Oh, I don't know about that.

There are many new things I can think of, and wish to create, but there are
some non-trivial artificial barriers between me, and the tools I need, to
complete the tasks.

Things like licensing dongles and lawsuits, and access tokens, and passwords,
and CD keys, and agreements to never reverse engineer, and bandwidth caps, and
CPU core count or MAC address access limits. And lockstep dependency hell, and
the decay of unavailable compatible versions reaching EOL.

Even if I had unlimited time to do whatever I want, I don't have capacity for
unlimited spending, to authorize access to all the tools and remote resources
needed, to create all the prototypes I want.

Then, what about getting you to even consider my voice as credible? What would
I have to do, to prove myself, such that you'd consider adopting my invention.
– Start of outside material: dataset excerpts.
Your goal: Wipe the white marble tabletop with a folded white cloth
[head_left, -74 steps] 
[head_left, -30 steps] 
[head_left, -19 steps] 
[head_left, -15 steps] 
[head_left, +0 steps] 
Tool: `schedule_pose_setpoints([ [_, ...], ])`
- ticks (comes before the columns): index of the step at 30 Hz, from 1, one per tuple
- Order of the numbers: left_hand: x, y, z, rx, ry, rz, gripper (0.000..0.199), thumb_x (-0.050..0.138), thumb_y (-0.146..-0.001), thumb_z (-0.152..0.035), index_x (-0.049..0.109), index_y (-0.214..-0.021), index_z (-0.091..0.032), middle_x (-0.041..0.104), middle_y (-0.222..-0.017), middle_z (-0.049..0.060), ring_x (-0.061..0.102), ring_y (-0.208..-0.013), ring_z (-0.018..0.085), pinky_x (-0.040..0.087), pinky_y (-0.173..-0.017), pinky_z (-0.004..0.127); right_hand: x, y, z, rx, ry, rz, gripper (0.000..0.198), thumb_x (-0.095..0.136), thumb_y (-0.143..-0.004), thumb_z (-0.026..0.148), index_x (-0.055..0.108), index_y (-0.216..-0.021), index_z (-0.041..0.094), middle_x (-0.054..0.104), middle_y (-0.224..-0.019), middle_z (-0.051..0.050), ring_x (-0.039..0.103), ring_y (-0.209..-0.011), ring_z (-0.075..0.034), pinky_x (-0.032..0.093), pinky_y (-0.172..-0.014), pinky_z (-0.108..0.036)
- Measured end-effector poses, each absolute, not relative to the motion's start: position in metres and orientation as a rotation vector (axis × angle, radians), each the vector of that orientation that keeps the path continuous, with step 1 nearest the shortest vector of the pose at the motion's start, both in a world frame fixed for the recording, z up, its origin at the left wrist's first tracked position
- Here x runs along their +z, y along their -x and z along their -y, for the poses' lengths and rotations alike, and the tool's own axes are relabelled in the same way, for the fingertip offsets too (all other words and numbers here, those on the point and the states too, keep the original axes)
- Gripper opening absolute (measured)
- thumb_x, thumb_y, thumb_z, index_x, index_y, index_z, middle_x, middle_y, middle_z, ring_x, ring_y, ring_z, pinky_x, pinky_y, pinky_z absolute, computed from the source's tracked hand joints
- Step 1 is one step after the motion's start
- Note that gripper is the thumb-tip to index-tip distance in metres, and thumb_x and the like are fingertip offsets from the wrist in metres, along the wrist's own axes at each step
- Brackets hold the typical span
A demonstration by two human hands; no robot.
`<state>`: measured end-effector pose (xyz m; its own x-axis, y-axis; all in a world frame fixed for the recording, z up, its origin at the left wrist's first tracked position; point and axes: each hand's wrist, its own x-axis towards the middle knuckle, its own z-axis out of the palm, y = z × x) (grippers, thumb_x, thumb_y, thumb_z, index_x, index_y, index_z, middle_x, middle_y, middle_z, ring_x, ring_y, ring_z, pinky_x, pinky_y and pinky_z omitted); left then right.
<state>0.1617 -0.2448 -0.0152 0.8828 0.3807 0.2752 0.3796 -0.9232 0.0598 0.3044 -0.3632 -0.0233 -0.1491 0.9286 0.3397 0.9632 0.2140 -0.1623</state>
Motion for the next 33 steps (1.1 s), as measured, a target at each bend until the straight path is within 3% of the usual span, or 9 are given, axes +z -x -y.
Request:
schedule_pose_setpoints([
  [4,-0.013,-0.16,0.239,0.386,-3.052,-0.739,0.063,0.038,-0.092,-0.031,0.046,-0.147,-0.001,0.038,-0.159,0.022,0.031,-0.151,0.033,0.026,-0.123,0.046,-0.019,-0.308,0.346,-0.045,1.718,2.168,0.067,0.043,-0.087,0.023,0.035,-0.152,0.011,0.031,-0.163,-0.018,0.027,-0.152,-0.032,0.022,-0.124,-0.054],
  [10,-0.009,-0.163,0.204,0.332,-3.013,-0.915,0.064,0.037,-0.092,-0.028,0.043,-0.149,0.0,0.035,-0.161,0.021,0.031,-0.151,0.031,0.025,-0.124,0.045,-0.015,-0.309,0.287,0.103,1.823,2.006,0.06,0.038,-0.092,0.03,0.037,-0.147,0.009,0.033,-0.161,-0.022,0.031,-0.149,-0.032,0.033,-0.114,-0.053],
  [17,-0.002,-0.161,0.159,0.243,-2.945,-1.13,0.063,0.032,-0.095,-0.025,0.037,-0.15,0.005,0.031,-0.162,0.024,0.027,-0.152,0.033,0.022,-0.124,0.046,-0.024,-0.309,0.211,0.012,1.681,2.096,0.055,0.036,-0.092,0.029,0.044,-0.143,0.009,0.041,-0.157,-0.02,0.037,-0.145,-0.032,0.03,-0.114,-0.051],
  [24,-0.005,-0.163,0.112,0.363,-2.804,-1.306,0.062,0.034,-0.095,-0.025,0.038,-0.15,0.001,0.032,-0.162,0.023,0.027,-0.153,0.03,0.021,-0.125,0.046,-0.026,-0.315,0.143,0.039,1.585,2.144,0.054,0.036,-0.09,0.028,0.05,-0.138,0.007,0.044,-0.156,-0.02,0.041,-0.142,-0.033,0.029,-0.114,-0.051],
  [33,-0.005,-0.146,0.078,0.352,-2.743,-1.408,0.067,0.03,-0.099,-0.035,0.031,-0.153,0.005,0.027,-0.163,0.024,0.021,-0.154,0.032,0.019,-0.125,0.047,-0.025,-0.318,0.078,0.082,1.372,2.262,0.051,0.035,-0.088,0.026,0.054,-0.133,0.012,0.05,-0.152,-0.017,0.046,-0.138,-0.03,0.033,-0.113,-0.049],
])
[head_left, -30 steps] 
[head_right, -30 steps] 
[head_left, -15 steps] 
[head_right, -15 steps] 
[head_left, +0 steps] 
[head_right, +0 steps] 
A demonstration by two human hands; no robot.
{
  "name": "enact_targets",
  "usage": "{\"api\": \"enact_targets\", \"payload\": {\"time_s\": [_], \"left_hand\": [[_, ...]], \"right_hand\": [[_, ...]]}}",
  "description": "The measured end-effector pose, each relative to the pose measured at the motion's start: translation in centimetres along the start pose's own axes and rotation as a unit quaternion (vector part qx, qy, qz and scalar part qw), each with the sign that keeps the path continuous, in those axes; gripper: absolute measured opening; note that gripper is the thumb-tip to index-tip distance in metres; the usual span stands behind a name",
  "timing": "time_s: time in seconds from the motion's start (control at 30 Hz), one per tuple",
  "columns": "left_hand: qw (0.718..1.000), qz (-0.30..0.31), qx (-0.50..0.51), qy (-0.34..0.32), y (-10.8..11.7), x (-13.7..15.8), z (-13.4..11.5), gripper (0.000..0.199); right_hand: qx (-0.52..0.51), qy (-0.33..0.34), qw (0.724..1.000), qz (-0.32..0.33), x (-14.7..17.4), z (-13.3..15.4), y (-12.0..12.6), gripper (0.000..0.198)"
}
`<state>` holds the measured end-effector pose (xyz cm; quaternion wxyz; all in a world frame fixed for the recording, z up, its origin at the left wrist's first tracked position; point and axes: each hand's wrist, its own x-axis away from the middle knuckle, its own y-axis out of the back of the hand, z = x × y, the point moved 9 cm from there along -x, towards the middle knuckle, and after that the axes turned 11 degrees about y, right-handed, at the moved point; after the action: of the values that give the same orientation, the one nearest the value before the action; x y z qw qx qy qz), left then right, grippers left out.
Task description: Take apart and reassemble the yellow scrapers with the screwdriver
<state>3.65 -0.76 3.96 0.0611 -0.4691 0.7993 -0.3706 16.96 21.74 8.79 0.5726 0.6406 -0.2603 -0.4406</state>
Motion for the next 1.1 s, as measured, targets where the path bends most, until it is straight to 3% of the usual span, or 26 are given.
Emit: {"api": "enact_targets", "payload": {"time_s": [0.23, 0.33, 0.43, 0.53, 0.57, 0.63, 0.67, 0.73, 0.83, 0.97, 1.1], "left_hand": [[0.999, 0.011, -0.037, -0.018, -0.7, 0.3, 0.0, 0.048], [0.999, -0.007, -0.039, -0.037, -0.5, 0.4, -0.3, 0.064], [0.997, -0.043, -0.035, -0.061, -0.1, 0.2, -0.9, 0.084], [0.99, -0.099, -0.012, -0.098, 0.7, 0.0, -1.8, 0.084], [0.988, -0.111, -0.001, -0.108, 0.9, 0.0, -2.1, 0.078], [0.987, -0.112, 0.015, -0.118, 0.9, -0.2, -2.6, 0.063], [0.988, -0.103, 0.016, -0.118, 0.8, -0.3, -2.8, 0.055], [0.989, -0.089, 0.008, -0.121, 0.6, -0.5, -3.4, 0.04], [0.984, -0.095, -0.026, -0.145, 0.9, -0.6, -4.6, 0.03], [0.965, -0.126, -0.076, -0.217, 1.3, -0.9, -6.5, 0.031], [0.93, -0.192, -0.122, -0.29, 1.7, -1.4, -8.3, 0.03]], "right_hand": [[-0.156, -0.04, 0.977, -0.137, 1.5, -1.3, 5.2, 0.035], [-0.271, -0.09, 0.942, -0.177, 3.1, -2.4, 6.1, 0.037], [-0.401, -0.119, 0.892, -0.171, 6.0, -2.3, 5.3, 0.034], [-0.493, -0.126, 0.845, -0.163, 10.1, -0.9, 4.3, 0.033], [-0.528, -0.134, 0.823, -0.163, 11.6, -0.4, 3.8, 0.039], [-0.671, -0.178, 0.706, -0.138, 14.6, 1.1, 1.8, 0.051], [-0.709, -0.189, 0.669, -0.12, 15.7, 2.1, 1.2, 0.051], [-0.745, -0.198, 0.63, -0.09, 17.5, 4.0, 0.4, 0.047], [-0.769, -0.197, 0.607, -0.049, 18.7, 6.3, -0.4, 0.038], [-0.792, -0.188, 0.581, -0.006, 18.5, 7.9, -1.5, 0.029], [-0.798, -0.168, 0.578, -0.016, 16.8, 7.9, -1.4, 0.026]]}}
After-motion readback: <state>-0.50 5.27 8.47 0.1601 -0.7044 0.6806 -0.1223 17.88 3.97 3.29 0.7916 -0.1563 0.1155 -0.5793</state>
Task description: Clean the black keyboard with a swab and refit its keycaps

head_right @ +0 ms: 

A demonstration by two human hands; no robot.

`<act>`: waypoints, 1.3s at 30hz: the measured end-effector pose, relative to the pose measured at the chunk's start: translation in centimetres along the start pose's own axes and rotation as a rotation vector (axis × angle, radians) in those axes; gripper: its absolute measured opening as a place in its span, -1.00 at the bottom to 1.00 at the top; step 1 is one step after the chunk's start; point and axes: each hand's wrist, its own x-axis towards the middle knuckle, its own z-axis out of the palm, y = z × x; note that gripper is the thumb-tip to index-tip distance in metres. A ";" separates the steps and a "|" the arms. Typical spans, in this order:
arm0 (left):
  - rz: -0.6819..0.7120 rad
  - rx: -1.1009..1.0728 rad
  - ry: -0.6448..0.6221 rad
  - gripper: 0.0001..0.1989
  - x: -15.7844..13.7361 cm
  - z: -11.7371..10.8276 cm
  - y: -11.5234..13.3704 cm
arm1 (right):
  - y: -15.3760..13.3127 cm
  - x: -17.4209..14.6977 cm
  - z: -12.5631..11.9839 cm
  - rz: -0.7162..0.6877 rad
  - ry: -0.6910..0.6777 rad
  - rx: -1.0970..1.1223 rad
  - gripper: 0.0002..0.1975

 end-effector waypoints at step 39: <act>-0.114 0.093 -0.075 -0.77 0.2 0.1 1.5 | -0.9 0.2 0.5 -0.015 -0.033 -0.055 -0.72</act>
Lastly, what if I am not regarded as morally pure, or somehow unsavory in
character? This is to say, maybe some find my political leanings dubious. To
some people that might preclude them giving me the time of day, let alone
considering the utility of my invention.

Maybe the morality or default practical utility of my invention is suspect,
and thus reflects upon my character.

I'm smart enough to invent a new application for the remote control of a
device, but I'm unable to collect the resources I need to do it. So, intellect
isn't the limiting factor here. I'm prevented from accomplishing the goal,
because no one will sponsor the effort.

Some people don't like my appearance. Others don't like my personal style.
Still others look at my code and scoff at the runtime, or the syntax
formatting, or the compositional choices. Others think they can guess my age.
Others carry an ethnic or sexist bias. The list goes on. But no one wants to
see me as their boss, and raise an eyebrow at the idea of me even as a peer.

I cannot dress as I want, keep my hair as I want, speak as I want. I have to
jump through hoops of social decorum, such that select audiences will not
cringe and flee.

And this is just me. I'm sure there are other people like me or smarter no
doubt, out there, stuck in a cage. Doomed to age out and whither away, never
adding to the conversation, because of all the prerequisites to speaking at
all.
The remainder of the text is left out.